The present situation of IT operation and maintenance management

There are a large number of expensive Unix hosts to support 80% of the key core business of informatization. There are security loopholes and hidden dangers in the account management of these hosts, such as dead accounts and * * * accounts.

The neural nodes of information service are mostly supported by expensive switches and routers. The management of these key nerves is very dependent on people to maintain.

The operation of the equipment cannot be effectively recorded, leaving an audit certificate, and the account completely controlled by people invisibly increases the security risks.

The authentication intensity of servers and network devices is not high, and usually only static passwords are authenticated, and static passwords are often weak passwords, which leads to the risk of unauthorized access to core servers.

The complexity of information application determines the cross management of multiple roles (system/database/security/audit administrator/service provider, etc.). ). The authorization of partners can not be effectively supervised, and evidence can not be provided quickly, comprehensively and effectively after the failure, which brings bottlenecks to business growth.

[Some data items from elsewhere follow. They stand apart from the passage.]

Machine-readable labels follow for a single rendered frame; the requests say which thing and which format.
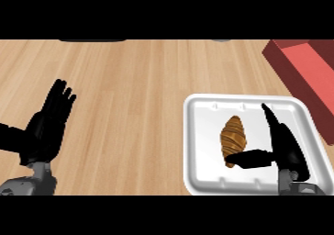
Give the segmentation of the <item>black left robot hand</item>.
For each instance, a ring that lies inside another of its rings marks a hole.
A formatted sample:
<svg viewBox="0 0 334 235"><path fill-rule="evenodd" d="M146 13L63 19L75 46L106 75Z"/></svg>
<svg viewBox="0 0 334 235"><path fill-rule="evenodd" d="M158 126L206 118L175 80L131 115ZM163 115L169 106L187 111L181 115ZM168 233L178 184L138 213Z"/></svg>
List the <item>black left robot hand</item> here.
<svg viewBox="0 0 334 235"><path fill-rule="evenodd" d="M0 123L0 150L19 154L22 166L34 162L50 162L56 158L73 101L72 89L57 79L41 110L32 115L25 129Z"/></svg>

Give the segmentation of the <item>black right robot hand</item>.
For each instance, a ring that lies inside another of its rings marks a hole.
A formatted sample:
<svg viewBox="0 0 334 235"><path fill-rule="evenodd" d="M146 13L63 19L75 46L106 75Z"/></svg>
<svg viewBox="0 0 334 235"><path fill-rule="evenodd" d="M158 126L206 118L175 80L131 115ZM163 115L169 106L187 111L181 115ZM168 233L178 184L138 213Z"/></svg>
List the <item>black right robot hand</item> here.
<svg viewBox="0 0 334 235"><path fill-rule="evenodd" d="M299 144L287 126L277 121L271 109L261 104L270 128L271 151L259 149L228 154L225 161L242 169L268 167L274 162L278 170L295 172L293 182L305 182L309 178L308 165Z"/></svg>

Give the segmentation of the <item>brown croissant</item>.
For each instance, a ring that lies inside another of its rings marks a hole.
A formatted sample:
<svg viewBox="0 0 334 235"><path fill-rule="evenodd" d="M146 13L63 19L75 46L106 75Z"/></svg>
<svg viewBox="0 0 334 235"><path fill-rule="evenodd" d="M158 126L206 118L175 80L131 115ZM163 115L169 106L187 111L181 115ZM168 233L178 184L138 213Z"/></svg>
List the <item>brown croissant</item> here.
<svg viewBox="0 0 334 235"><path fill-rule="evenodd" d="M239 153L245 149L246 139L243 134L242 121L233 116L222 127L219 133L221 153L225 158L230 154Z"/></svg>

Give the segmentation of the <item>white foam tray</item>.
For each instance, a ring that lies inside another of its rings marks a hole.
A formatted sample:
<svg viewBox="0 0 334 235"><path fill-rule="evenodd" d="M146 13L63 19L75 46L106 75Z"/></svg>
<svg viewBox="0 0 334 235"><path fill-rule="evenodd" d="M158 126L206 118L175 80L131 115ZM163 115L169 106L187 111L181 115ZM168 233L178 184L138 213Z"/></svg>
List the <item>white foam tray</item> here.
<svg viewBox="0 0 334 235"><path fill-rule="evenodd" d="M274 195L277 168L225 167L219 133L231 117L243 126L246 150L271 149L270 131L262 113L267 106L286 124L304 153L306 182L334 196L334 169L309 112L302 102L274 95L189 95L183 103L183 182L193 195Z"/></svg>

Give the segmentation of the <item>red cardboard box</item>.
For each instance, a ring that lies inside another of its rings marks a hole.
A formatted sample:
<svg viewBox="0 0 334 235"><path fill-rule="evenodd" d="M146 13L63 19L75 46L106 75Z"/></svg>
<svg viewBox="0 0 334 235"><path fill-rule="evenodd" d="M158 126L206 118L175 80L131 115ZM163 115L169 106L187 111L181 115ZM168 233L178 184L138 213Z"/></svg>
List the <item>red cardboard box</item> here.
<svg viewBox="0 0 334 235"><path fill-rule="evenodd" d="M261 54L334 145L334 39L271 39Z"/></svg>

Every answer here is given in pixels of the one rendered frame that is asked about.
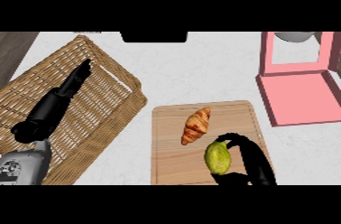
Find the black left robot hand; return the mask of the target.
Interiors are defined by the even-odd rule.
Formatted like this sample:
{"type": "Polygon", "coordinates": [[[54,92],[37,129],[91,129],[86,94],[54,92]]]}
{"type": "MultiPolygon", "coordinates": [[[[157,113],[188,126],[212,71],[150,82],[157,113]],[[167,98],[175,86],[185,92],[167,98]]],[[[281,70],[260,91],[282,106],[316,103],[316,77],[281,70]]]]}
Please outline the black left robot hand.
{"type": "Polygon", "coordinates": [[[37,102],[29,117],[11,129],[15,140],[24,144],[43,141],[52,135],[65,115],[71,99],[91,75],[91,59],[77,66],[58,88],[37,102]]]}

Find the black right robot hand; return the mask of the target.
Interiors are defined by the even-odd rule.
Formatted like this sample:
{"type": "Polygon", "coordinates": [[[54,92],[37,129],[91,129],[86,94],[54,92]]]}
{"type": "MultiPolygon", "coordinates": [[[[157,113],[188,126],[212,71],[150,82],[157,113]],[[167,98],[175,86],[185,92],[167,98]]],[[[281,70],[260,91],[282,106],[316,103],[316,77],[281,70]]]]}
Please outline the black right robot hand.
{"type": "Polygon", "coordinates": [[[216,139],[219,143],[226,144],[226,149],[234,146],[240,147],[244,167],[247,173],[228,173],[225,175],[212,174],[213,179],[222,186],[243,186],[253,184],[253,186],[277,185],[277,177],[272,170],[271,163],[266,159],[265,152],[259,144],[244,135],[238,133],[226,133],[216,139]]]}

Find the green pear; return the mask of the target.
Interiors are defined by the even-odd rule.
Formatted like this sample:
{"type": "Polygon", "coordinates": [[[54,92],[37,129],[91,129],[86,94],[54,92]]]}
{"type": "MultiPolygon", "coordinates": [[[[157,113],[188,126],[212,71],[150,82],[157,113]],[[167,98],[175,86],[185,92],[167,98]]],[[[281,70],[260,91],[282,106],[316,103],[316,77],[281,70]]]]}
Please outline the green pear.
{"type": "Polygon", "coordinates": [[[209,145],[204,154],[204,160],[212,173],[217,175],[225,175],[232,164],[232,158],[226,148],[226,142],[215,141],[209,145]]]}

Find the pale wooden cutting board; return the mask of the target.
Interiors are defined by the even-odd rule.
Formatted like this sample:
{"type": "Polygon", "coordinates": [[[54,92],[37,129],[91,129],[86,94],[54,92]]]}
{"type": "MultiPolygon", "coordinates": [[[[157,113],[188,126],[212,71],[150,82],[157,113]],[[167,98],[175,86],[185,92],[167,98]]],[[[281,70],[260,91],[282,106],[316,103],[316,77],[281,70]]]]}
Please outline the pale wooden cutting board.
{"type": "Polygon", "coordinates": [[[153,111],[153,184],[215,184],[204,152],[219,135],[240,133],[262,147],[271,159],[253,103],[248,100],[157,107],[153,111]],[[209,133],[182,145],[185,121],[203,108],[212,108],[209,133]]]}

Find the pink open box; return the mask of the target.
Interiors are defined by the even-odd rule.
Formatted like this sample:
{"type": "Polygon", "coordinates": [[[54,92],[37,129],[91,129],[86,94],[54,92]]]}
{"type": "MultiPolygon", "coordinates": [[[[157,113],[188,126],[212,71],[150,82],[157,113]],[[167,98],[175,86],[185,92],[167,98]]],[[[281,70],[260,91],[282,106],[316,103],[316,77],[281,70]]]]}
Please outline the pink open box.
{"type": "Polygon", "coordinates": [[[257,86],[272,126],[341,122],[339,70],[341,32],[321,34],[319,58],[308,63],[272,63],[275,33],[262,33],[257,86]]]}

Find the wicker basket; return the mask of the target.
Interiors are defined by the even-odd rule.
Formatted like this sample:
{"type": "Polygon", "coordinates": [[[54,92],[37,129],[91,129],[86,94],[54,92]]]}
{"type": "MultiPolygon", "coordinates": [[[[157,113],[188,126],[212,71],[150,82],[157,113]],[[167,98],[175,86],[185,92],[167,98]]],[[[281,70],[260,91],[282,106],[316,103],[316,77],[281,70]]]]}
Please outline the wicker basket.
{"type": "Polygon", "coordinates": [[[147,105],[142,83],[88,36],[79,35],[0,88],[0,154],[31,148],[11,134],[48,91],[58,87],[83,60],[91,76],[51,137],[46,185],[73,184],[147,105]]]}

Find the brown croissant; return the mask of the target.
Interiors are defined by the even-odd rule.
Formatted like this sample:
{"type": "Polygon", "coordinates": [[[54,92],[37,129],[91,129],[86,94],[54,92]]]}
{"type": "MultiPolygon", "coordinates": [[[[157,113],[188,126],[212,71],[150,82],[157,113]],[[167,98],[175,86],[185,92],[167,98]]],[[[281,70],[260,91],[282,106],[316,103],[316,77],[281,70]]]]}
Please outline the brown croissant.
{"type": "Polygon", "coordinates": [[[185,131],[182,135],[182,145],[194,143],[209,133],[209,121],[212,117],[212,108],[198,110],[186,119],[185,131]]]}

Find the dark wooden panel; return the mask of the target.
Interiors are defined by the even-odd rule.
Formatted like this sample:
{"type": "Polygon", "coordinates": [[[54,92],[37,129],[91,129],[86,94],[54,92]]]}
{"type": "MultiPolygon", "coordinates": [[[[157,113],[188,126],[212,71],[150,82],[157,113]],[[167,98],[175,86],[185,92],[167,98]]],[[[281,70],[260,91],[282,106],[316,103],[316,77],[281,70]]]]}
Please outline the dark wooden panel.
{"type": "Polygon", "coordinates": [[[39,32],[0,32],[0,88],[9,83],[37,35],[39,32]]]}

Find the black appliance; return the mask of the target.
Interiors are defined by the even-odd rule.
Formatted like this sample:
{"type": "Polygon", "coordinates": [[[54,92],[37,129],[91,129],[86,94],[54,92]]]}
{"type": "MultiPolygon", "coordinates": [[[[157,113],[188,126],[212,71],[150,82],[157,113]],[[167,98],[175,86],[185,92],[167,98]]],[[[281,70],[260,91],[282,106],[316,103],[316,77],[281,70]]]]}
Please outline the black appliance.
{"type": "Polygon", "coordinates": [[[188,32],[122,32],[124,42],[186,42],[188,32]]]}

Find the grey bowl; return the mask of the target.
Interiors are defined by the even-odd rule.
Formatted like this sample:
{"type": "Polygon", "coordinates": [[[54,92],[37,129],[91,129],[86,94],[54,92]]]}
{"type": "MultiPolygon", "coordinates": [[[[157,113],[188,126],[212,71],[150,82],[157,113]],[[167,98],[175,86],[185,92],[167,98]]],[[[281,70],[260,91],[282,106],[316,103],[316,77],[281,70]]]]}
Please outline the grey bowl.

Operation and maintenance personnel use the omnipotent Telnet/SSH remote management tool, which provides opportunities for internal illegal employees, dissatisfied employees and resigned employees to destroy. Because there is no reliable tracing and positioning mechanism, it causes losses and cannot be held accountable.

"A good horse will lose its front hoof." Users with legal rights cannot be identified because of negligence and mistakes in operation.